Because here's the thing nobody wants to hear: the business doesn't matter if the buyer isn't ready. I don't care if it's the most profitable dry cleaner in the state of California. If the person trying to buy it doesn't have the financial foundation, the management chops, or the stomach for what ownership actually looks like on a Tuesday night when payroll is due and the AC just died — that deal is going to end badly. I've seen it happen so many times it makes me want to scream.
So before you start running numbers and calling lenders, let's have the conversation nobody else is having with you. The honest one. The one where we figure out if you're actually ready to do this, or if you need another six months of prep before you pull the trigger.
Why Most People Aren't Ready (And That's OK)
Let's be honest. Most people who tell me they want to buy a business aren't ready to buy a business. And I don't say that to be a jerk — I say it because I've watched what happens when someone who isn't ready goes through with it anyway.
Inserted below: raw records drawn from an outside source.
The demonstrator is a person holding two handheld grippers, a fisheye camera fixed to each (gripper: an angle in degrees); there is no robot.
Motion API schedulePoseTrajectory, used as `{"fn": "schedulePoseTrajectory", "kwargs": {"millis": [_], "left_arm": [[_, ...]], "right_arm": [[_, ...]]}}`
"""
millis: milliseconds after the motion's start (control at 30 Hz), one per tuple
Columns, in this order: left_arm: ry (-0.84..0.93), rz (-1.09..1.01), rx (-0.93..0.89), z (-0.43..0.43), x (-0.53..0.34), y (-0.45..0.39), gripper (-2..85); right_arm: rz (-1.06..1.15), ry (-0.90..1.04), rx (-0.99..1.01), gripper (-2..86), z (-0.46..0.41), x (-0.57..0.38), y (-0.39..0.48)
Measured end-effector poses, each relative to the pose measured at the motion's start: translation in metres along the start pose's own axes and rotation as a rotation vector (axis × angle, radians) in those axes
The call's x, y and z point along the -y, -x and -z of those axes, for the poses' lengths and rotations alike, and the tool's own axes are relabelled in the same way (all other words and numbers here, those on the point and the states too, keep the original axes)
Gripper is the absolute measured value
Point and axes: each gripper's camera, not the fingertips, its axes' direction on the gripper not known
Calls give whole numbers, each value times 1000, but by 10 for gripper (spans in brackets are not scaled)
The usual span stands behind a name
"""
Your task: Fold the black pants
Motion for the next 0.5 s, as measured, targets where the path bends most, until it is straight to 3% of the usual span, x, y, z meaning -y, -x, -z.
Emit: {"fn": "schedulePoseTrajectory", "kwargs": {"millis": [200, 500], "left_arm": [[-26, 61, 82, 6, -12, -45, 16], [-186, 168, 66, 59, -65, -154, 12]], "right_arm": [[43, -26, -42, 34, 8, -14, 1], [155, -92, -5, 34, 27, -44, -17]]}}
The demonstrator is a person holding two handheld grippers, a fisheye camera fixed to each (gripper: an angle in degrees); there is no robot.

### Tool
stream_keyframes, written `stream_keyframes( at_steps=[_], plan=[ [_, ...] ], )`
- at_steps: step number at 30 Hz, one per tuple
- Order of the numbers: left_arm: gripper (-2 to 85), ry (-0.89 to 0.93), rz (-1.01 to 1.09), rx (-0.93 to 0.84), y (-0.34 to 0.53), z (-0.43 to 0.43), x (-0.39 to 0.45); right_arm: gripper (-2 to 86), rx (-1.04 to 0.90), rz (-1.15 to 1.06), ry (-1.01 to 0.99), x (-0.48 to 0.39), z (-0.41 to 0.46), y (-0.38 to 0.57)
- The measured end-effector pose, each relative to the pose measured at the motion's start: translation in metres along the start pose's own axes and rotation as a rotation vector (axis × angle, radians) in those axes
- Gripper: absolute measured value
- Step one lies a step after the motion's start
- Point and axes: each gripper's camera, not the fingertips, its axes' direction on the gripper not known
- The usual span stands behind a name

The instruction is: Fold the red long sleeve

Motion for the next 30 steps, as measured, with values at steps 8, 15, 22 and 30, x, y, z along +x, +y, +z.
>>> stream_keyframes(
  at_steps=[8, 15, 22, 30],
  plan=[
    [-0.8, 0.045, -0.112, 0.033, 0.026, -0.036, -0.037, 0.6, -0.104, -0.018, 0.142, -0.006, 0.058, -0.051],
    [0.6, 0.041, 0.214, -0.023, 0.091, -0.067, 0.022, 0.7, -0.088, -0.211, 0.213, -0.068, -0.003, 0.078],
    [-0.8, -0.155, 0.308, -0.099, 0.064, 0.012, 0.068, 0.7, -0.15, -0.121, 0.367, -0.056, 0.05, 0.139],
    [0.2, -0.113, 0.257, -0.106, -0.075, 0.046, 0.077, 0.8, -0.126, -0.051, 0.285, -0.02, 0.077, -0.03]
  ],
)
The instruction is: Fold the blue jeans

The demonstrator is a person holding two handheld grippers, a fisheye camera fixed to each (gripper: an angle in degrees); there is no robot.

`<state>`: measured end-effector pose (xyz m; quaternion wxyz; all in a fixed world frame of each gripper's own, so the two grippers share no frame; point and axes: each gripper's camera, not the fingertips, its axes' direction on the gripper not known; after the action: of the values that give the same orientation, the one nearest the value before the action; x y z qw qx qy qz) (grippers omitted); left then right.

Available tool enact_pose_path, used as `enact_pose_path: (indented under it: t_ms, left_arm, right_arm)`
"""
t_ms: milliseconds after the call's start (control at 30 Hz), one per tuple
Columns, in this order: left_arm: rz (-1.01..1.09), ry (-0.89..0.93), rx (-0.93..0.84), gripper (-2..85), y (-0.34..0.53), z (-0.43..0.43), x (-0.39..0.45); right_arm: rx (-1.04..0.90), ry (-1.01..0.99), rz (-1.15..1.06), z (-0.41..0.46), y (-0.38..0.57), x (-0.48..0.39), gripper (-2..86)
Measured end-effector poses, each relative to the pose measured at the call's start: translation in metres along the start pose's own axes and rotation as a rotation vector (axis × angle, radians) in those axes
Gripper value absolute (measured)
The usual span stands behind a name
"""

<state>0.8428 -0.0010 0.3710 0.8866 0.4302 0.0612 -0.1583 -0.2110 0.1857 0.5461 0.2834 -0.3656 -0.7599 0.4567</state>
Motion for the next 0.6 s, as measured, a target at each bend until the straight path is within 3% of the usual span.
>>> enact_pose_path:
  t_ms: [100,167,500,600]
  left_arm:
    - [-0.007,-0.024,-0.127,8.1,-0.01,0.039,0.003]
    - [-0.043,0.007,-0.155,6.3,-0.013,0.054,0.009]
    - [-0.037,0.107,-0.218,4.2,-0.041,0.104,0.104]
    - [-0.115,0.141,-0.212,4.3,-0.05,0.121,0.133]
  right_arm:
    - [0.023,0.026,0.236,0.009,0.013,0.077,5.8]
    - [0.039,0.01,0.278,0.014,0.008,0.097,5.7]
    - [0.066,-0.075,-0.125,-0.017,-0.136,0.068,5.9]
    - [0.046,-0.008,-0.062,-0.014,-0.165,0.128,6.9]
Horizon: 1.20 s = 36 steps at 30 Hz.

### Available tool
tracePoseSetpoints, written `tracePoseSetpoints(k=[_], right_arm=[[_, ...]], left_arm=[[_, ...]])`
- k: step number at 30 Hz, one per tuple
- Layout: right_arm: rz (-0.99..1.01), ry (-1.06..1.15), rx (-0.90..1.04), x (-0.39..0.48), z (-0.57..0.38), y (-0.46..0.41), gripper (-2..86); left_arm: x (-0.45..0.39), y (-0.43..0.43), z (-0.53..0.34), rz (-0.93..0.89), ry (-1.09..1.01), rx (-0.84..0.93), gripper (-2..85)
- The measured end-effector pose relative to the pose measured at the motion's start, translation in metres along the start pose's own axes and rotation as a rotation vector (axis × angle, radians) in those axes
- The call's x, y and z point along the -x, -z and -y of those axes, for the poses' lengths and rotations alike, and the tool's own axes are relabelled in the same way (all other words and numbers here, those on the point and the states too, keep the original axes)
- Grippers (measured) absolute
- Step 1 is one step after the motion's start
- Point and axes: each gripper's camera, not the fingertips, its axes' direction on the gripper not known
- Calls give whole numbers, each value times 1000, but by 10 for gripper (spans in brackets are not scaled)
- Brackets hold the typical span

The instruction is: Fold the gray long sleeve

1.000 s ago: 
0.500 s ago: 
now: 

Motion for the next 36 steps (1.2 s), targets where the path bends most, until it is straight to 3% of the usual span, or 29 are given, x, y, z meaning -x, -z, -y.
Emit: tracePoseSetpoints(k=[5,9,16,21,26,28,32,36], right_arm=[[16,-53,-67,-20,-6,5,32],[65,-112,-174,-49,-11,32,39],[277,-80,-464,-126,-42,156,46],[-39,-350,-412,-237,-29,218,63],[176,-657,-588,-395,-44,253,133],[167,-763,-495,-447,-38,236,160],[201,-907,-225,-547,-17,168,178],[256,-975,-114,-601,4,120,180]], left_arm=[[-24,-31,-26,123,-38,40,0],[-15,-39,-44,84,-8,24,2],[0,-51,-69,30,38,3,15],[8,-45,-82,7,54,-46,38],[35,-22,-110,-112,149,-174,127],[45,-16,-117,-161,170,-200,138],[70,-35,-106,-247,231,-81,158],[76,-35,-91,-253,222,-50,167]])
I had a guy a couple years back, nice guy, sharp, came from a corporate sales background. He found this HVAC company, solid revenue, good team, owner wanted out. On paper the deal looked beautiful. But this guy had $30,000 in liquid cash, a credit score of 640, and zero experience running a service business with field technicians and fleet vehicles. He was buying a lifestyle he'd never lived, with money he didn't have, based on a projection he made in a spreadsheet at 11 PM.
We tried to work it. We really did. But when the lender pulled his personal financial statement apart, the deal fell apart in about nine minutes. And now that guy is frustrated, the seller moved on to another buyer, and everybody wasted three months.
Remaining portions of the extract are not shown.